Turning left after the Post Office I walk across the village green to Bella Campbell's shop at the top of King Street.  I stand for a minute and look across to the Strathord Pub in Duchess Street run by Alf Lindores helped  by Eck Coutts and see Jock Cameron's Bakers Van getting filled up with petrol at Culberts' garage opposite the pub.  Further up that street is the house where the St Johnstone and future Scotland manager, Bobby Brown will soon move to.  I can just see the Sheiling at the bend of Duchess Street where the Henderson's live.  Angelo Cura's shop is at the Cross.  Great home made ice cream. Chips are 3d a bag and a fish supper 1/3d.  There is also a snooker table in there where you're "supervised" by his daughter Mary. There is a great big support pillar in the snooker room and good players like Rolo McIntosh and Barney leave the white ball near there for a "Stanley snooker".  This means using a 3 foot long special snooker cue kept there nicknamed "Pedro".  Angelo collects his fish in his motorbike from Stanley Junction railway station on a Thursday I think and he occasionally gets up the pub that day. Jock Cameron's baker's shop is next to Angelo's.

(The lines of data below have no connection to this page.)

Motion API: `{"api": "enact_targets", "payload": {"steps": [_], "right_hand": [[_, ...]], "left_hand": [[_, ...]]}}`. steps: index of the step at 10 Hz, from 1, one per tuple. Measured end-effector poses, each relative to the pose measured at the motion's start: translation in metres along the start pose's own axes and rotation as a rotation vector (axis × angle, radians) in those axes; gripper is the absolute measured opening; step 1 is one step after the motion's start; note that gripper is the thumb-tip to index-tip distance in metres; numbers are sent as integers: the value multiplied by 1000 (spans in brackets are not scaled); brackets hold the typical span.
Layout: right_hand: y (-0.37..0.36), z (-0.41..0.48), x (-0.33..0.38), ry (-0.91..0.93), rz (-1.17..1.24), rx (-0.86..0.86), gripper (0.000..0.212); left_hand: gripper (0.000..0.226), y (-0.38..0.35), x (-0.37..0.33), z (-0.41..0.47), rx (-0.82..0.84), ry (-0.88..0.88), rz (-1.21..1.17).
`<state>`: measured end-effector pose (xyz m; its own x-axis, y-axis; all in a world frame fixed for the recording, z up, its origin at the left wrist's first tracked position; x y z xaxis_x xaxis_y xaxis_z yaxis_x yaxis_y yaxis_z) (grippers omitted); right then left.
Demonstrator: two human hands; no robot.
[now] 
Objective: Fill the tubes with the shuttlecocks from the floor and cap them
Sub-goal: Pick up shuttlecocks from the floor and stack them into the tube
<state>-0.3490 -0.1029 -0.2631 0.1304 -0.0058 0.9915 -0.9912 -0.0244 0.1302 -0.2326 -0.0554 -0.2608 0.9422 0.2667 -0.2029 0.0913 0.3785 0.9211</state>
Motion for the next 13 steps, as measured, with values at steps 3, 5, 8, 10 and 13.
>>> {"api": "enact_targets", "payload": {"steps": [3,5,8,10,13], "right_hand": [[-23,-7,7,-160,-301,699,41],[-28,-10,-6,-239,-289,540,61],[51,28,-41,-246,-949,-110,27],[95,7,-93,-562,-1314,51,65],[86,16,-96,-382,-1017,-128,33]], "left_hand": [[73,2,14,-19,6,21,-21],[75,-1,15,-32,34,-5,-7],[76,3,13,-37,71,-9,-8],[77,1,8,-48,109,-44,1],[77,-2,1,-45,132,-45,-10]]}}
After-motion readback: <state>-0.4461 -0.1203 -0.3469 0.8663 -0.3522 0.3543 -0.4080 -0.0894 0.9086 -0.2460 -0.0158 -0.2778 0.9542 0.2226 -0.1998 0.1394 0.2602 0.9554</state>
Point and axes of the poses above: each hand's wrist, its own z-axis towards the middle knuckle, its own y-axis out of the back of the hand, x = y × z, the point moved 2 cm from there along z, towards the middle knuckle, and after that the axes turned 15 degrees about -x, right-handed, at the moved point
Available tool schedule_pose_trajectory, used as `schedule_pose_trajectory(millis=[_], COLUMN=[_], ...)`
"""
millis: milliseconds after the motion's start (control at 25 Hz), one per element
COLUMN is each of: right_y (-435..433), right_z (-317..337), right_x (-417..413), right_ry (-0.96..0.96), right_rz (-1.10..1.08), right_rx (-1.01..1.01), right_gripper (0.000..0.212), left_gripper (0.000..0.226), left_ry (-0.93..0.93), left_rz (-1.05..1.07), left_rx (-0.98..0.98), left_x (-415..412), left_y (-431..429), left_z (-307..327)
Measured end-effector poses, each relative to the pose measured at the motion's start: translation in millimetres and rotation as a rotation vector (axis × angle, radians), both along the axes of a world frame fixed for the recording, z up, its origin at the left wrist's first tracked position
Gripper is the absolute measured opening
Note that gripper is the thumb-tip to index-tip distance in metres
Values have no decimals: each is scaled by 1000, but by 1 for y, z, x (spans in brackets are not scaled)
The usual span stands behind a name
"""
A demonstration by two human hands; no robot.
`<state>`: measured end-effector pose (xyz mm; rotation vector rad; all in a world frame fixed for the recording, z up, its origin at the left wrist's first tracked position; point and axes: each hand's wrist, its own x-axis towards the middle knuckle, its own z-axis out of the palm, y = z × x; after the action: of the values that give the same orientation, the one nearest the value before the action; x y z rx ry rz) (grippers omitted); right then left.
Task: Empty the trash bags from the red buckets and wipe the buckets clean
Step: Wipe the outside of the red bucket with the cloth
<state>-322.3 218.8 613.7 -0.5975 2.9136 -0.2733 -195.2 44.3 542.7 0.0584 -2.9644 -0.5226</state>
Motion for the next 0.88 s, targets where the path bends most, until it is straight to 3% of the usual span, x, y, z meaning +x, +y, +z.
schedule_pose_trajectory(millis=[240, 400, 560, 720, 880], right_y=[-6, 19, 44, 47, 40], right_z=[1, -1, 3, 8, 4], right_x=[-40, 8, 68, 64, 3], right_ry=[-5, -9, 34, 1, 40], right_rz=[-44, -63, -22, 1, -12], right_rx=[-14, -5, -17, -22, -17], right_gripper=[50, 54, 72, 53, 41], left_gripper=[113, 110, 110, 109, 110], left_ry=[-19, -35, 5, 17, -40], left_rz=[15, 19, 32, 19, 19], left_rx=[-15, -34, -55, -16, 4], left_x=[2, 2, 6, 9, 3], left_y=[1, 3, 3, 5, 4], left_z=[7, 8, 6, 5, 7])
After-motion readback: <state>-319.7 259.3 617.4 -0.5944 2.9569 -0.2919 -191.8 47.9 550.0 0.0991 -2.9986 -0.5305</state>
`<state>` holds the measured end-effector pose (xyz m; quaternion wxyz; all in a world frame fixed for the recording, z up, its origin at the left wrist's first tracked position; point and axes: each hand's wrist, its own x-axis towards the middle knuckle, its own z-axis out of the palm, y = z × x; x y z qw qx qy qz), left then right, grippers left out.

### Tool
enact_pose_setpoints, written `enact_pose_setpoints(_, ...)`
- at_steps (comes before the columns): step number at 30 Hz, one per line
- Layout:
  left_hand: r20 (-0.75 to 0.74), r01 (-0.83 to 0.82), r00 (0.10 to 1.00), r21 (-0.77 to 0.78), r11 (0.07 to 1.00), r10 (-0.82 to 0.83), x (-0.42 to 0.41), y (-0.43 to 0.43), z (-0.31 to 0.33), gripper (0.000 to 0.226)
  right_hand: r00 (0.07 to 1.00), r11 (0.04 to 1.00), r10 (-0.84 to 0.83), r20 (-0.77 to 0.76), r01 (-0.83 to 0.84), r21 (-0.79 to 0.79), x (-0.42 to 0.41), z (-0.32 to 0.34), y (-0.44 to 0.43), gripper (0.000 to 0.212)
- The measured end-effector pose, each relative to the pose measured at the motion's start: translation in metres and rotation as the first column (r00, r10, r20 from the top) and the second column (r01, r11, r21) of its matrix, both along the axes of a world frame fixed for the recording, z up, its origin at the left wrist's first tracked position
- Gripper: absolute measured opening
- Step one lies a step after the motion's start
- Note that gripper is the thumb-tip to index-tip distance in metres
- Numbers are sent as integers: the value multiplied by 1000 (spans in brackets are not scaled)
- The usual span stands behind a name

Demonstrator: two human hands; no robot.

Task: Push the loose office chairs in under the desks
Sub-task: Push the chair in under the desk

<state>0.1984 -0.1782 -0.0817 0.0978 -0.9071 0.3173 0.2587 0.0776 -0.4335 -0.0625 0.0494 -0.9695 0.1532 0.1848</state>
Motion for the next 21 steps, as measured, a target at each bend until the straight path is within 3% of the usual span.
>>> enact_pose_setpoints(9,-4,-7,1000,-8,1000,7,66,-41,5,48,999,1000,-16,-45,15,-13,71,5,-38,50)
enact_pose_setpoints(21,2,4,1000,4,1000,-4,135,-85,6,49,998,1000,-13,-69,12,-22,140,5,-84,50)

Past Bella Campbell's in King Street is the Bank of Scotland and next door is Jimmy Smith's Grocers shop. The smell in there is wonderful and you'll always get a kindly word from his wife Mrs Smith. Ann Williamson works there but will emigrate to Canada soon.  There are notices in the shop window for local dances and anything going on in Kinclaven Church where Mrs Smith worships. Opposite the shop is Granny Donaldson's and my sister Alma will go round there on Saturday to get  Granny's messages from the Co-op.  Past the shop is gardens on the left and there is another hand pumped well at Mrs Macdonald's shop and Geordie Cowie the plumbers.  At the end of the Kirk drive is Geordie Sutherland's bakers shop and if you venture underneath his shop the burn that marks the parish boundaries runs through a tunnel there as it makes its way down to the River Tay via the Well Brae.  We used to splash around in this before turning up for Jock Culbert or Beth Kennedy's Sunday School class.  At the end of Charlotte Street is Sandy McLennan's bus garage and across the road is the Well Brae.  Jim Robb lives in one of the cottages there.  Jim has a severe skinhead haircut and 40 years later they'll become fashionable.   Past Jim Robb's is Alex Kyle's the painters and finally at the end of King Street on the junction with Mill Street on the left is Clarkies pub known locally as "The Byre".  We're now at the top of the Mill Brae but we're not going down there today. The gates to the curling pond are opposite Clarkies where we catch tadpoles, puddicks and sticklebacks in the spring and play ice hockey in the winter when the ice is thick enough.